## WHAT THIS TASK INVOLVES
The answer must consist of every line from the entries that holds the word "find".

Saved entries:
═══
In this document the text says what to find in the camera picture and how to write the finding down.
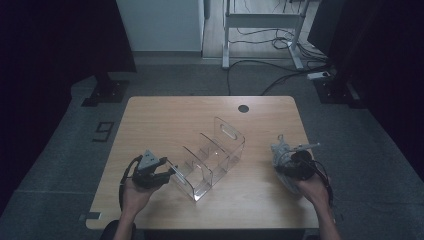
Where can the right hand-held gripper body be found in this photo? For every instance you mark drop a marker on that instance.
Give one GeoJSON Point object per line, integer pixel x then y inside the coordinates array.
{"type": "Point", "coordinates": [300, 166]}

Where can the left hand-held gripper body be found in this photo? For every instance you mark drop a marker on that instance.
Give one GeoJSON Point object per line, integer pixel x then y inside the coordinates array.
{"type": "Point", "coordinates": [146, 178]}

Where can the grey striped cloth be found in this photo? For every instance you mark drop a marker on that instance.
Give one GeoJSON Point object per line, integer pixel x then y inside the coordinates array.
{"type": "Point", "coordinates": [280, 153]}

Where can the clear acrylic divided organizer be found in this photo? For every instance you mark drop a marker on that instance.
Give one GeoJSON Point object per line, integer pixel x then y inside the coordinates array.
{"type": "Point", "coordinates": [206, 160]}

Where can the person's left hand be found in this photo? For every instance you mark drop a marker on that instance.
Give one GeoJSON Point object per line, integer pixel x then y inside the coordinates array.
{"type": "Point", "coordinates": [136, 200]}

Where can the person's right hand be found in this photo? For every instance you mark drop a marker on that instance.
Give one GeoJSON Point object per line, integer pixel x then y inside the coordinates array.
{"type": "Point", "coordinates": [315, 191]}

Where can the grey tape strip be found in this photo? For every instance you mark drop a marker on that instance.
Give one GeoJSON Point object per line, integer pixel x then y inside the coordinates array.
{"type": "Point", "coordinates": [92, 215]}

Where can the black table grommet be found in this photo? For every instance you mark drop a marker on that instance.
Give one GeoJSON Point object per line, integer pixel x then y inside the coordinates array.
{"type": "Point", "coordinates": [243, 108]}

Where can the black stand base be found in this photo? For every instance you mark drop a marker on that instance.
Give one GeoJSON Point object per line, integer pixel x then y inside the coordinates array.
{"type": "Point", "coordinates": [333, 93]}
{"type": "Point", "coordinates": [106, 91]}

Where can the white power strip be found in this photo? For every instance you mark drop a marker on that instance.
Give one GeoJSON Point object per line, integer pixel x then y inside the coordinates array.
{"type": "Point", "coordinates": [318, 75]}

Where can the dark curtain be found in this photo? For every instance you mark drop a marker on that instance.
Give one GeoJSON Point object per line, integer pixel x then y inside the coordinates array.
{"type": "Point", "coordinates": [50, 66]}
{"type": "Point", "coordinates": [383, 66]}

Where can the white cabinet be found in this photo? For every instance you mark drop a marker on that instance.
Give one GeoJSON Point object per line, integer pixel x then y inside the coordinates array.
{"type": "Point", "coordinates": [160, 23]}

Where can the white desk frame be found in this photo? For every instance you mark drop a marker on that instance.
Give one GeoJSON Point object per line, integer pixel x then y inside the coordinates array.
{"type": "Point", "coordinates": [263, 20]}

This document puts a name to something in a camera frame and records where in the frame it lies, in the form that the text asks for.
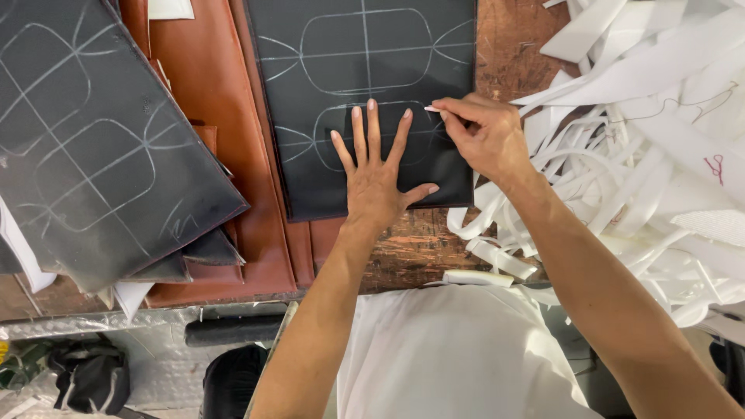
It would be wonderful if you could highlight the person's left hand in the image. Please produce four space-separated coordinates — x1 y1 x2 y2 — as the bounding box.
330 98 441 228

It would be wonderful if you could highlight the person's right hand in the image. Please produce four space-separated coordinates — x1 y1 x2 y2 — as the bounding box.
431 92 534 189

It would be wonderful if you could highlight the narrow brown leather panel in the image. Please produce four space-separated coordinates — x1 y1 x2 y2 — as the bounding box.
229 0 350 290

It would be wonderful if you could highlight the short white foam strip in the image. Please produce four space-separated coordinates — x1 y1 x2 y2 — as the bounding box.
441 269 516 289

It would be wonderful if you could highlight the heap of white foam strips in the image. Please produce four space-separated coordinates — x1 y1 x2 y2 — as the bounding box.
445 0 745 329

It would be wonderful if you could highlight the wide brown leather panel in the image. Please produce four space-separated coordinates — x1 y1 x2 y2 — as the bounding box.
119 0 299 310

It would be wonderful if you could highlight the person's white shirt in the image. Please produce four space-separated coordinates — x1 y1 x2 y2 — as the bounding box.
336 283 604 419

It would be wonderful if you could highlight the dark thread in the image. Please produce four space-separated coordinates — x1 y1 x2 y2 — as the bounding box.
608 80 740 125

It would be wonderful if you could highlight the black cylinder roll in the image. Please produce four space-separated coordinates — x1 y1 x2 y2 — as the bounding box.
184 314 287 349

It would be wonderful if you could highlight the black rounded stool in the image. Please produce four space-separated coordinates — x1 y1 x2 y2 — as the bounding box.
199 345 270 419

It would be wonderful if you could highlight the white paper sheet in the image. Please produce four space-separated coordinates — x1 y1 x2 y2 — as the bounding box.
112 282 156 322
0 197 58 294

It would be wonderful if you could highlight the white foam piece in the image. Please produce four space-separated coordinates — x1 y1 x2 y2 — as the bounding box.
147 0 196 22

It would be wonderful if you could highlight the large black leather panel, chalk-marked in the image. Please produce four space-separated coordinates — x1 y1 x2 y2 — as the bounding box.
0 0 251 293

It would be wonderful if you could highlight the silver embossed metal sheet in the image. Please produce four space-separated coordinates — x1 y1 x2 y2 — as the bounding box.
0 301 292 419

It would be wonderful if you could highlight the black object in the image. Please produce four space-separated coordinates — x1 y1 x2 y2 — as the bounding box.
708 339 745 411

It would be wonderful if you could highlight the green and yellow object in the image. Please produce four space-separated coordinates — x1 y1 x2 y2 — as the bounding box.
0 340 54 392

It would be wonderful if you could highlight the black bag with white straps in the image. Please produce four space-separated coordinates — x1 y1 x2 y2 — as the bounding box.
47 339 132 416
═══
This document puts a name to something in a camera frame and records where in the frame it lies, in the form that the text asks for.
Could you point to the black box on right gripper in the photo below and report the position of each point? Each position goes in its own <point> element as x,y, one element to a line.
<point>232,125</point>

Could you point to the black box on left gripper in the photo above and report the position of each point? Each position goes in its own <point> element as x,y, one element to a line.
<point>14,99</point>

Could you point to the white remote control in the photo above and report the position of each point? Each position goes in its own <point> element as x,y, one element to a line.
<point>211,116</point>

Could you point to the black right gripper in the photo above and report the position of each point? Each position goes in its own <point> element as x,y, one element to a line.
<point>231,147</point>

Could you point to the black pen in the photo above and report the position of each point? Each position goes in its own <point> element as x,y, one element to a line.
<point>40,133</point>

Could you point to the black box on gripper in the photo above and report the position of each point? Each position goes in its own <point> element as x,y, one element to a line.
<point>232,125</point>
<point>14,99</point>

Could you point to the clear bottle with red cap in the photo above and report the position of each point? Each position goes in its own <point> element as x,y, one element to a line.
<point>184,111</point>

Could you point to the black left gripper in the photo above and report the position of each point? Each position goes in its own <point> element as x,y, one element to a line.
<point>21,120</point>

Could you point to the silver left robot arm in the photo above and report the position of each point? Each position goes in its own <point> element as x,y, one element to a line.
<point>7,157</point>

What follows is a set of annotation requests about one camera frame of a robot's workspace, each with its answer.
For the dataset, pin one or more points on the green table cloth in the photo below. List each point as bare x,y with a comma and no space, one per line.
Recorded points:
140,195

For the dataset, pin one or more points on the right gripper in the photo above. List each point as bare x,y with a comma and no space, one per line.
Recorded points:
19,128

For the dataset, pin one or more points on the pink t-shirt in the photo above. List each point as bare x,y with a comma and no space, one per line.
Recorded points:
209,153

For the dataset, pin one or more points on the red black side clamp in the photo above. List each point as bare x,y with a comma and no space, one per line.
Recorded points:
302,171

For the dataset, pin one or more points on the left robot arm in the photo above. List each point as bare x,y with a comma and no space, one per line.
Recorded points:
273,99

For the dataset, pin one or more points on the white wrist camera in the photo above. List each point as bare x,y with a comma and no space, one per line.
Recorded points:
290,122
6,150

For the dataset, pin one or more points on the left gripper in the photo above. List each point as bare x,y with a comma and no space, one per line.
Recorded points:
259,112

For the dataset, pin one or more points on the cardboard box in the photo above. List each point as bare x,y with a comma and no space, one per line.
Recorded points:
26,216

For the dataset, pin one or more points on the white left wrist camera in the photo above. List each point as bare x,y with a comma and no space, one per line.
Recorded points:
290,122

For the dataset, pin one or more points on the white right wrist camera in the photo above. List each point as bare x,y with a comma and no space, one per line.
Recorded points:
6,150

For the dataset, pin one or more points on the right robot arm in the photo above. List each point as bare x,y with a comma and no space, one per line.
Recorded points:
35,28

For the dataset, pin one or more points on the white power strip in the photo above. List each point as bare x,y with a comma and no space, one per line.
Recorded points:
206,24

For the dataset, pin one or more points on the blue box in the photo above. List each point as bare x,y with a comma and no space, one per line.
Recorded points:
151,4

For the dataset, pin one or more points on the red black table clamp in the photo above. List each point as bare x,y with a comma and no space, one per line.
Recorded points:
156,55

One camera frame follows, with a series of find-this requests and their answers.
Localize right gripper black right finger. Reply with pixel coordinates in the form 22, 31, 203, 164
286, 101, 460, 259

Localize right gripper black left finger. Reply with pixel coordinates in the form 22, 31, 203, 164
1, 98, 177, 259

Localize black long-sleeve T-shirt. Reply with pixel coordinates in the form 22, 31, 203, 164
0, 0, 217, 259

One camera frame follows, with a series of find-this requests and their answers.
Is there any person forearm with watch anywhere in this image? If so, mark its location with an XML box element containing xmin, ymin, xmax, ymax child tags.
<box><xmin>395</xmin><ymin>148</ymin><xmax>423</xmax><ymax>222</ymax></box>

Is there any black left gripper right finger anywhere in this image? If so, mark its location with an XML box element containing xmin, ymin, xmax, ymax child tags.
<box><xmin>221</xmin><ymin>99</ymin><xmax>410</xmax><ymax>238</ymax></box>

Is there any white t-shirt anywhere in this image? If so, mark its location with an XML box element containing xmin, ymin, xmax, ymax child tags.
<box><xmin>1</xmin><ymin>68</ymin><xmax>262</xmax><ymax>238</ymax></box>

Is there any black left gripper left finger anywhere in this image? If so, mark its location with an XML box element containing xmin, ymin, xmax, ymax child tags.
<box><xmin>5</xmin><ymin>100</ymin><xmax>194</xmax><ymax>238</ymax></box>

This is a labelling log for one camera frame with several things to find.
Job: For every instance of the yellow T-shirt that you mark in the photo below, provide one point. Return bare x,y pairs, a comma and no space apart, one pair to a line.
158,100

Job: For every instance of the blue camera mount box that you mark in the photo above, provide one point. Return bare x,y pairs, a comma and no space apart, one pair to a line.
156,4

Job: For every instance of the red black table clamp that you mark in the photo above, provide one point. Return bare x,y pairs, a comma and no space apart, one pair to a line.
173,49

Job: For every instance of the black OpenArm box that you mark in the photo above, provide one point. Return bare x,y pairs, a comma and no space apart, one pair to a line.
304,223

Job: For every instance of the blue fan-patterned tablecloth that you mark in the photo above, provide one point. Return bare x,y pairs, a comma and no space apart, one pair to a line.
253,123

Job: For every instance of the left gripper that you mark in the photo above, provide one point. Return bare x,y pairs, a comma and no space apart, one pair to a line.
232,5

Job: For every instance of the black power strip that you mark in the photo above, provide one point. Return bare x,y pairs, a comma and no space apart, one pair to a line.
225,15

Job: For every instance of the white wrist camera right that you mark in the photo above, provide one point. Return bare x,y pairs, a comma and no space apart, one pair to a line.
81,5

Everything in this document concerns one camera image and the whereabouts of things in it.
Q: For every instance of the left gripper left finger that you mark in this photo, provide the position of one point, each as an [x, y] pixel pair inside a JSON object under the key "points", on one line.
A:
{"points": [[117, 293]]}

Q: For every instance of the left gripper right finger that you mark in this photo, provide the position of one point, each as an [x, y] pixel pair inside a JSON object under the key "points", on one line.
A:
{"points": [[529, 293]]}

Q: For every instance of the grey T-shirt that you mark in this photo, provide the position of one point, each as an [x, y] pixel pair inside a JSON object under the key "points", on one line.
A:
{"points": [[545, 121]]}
═══
## RESULT
In this document the text says what to find in the camera picture and how to write the finding down.
One camera frame follows, with a series of find-this requests and their answers.
One camera frame follows, with a series of find-this requests and their answers.
This is a labelling log for one camera frame with several things to find.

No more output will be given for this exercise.